FC's position as a showcase for the latest in GNU/Linux comes at a high price in system resources. The release notes for FC5 Test 2 (notes for Test 3 are unpublished as I write) suggest a minimum of 256 megabytes of RAM for a graphical system, and recommend 512. Even a command-line system requires 128 megabytes. Compared to the less demanding Debian or Ubuntu default installations, FC5 is a lumbering giant of a distribution.
For this reason, many users will probably prefer to take their time and choose what software to install for themselves rather than accepting the defaults. After installation, they may need to spend time installing some of their favorite older applications, and manually editing and reducing the running daemons and security options.

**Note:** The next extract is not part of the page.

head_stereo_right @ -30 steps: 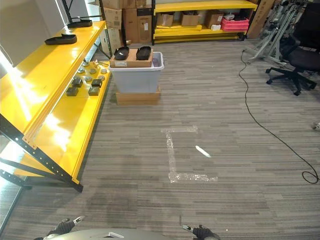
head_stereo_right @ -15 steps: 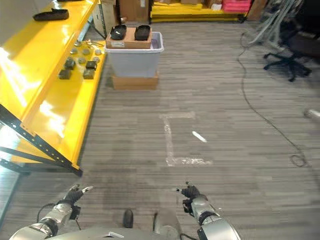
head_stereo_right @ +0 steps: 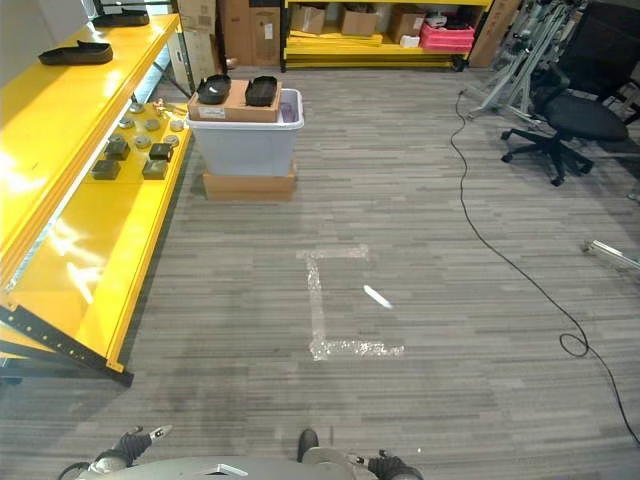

In other words, FC5 is not a distribution for beginners or those whose only interest is a desktop for everyday work. However, even moderately experienced users should seriously consider installing it to a spare partition or computer. For anyone who wants a broad sampling of the latest free applications, there is no distribution more suitable than the latest version of Fedora Core.
Bruce Byfield is a course designer and instructor, and a computer journalist who writes regularly for NewsForge, Linux.com and IT Manager's Journal.